De la théorie à la pratique

Le Professeur Canardeau explique dans Le Canard du 13 mai la combine du groupe de chimie Rhodia pour se faire du blé sur le dos de la planète. La multinationale a certes investi 14 millions d’euros pour que deux de ses usines fabriquant de l’acide adipique, au Brésil et en Corée du Sud, rejettent moins de protoxyde d’azote [1] dans l’atmosphère. Mais, selon l’hebdomadaire satirique, « cette modification a déjà rapporté à Rhodia plus de 300 millions d’euros ».

Explication : l’ONU octroie chaque année au chimiste « jusqu’à 15 millions de crédits carbone », soit « 12 euros par tonne de CO2 évitée ». Bien plus que nécessaire pour le groupe, notamment grâce aux travaux sur ses deux usines polluantes. En revanche, certains États manquent de crédits. Le Japon a dû ainsi en « passé commande (...) de 10 millions » à Rhodia afin de respecter ses engagements de réduction d’émissions de gaz à effet de serre [2]. Et ce petit manège va durer jusqu’en 2012...

« Par ici la monnaie ! »

Donc le groupe de chimie fait du bénef mais, paradoxe, sa filiale Polyamide, « propriétaire des deux unités polluantes », elle, ne bénéficie absolument pas « des profits de la dépollution ». Mieux, comme toute multinationale bénéficiaire qui se respecte, Rhodia a récemment « annoncé (...) la suppression de 91 emplois » à Polyamide, malgré le milliard d’euros escompté « de la mise aux normes de ses deux usines ». Vive la crise !

D’après Le Canard enchaîné, le cas de Rhodia n’est pas isolé : « trois quarts des crédits carbone (...) accordés par l’ONU le sont pour des projets du même tonneau », à savoir, écrit le Professeur Canardeau, qu’« il suffit aux pollueurs de capter [les] gaz autrefois rejetés dans la nature, de leur faire subir un petit traitement catalytique pour pas cher et, hop, le tour est joué, par ici la monnaie des droits à polluer ! »

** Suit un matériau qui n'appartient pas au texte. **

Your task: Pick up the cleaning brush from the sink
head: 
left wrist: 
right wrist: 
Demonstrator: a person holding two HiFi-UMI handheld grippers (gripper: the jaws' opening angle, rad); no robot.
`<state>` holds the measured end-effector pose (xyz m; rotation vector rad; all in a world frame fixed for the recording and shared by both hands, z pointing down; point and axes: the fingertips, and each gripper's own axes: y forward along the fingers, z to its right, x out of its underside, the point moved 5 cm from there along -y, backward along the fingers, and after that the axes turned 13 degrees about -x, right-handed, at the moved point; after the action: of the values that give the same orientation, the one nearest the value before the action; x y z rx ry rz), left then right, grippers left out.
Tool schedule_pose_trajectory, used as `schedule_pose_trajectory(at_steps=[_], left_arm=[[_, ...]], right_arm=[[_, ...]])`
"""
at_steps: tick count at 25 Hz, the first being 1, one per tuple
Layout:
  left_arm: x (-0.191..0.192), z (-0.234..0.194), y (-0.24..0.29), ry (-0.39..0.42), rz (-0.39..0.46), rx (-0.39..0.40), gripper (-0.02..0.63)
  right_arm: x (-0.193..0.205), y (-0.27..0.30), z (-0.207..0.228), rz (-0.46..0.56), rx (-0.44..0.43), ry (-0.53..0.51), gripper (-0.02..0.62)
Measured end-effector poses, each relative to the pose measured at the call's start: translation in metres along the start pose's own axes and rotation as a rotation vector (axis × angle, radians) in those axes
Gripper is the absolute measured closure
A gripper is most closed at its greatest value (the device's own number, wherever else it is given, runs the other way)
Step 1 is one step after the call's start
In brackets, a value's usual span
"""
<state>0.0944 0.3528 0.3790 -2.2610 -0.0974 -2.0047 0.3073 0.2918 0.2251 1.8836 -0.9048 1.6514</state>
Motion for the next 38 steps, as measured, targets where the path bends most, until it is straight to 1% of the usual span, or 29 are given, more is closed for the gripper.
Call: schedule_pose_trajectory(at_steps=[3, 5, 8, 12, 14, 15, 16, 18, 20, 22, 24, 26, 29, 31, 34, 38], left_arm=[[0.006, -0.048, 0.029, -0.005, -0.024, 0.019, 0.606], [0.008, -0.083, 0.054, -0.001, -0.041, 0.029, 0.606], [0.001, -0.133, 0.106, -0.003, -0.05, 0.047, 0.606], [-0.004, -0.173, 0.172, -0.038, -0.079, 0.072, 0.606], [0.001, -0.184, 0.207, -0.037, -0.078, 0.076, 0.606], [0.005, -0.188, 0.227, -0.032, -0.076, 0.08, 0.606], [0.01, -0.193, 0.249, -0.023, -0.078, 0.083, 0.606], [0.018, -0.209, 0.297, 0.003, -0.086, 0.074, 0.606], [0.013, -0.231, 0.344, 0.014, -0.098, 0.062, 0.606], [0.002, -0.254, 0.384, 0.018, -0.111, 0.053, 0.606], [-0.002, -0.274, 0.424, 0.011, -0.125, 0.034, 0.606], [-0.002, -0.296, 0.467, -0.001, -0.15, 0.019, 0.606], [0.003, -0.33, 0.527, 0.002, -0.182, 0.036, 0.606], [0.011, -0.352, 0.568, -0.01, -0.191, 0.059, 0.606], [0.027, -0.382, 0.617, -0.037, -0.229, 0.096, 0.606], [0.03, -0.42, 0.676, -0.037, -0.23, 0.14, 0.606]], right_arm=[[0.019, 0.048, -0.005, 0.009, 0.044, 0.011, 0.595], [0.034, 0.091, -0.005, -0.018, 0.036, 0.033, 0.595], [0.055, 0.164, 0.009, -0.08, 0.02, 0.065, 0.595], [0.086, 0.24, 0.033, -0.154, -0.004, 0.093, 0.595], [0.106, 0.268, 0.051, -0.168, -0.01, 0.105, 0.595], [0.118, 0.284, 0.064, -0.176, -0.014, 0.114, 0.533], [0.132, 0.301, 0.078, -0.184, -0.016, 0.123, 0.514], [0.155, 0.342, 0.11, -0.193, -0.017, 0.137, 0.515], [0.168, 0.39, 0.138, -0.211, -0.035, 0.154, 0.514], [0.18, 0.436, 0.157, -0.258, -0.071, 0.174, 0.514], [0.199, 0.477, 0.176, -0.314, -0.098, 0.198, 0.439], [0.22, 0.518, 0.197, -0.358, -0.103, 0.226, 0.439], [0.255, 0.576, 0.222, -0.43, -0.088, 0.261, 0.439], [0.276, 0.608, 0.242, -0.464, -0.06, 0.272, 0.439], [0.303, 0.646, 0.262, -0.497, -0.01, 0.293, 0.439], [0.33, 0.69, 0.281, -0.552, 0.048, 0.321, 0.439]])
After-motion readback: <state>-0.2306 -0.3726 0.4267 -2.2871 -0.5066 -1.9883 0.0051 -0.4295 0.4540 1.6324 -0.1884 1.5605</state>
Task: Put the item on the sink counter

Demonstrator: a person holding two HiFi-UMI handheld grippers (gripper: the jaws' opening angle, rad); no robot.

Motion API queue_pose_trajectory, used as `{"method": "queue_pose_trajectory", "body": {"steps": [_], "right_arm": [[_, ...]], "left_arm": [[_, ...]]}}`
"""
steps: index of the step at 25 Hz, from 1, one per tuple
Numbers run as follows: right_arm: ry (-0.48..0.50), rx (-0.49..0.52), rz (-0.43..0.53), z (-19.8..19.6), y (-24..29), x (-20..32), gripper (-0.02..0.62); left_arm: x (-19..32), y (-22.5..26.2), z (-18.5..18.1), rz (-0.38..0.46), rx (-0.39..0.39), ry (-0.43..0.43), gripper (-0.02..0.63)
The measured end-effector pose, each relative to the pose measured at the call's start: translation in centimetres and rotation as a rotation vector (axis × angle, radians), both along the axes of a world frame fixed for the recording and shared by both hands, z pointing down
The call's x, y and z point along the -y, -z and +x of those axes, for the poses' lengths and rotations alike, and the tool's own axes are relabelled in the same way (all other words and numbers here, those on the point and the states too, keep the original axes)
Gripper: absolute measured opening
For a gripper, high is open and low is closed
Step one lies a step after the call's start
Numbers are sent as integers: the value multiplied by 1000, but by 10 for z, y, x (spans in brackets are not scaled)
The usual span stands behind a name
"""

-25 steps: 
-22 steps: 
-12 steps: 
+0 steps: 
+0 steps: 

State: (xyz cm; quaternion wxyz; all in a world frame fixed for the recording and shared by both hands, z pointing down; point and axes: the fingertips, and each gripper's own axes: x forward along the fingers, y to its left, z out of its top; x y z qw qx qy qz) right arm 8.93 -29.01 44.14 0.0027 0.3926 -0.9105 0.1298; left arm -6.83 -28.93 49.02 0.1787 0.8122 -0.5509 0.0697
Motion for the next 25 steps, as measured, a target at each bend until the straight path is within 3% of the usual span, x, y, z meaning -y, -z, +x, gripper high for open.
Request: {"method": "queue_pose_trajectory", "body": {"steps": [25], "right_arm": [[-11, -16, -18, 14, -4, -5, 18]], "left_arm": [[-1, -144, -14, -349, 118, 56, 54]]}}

C’est le principe bien connu des gros agriculteurs bénéficiaires de la Politique agricole commune : pollueur-subventionné.

Notes

[1] Le protoxyde d’azote, (N2O), est un gaz à effet de serre « 310 fois plus nocif » que le dioxyde de carbone (CO2). L’acide adipique est principalement utilisé dans la fabrication du nylon.

[2] La Canard évoque également l’achat de crédits par le Fonds carbone européen qui a « pour mission d’investir dans les “actifs carbone” ». En clair, un fonds purement spéculatif.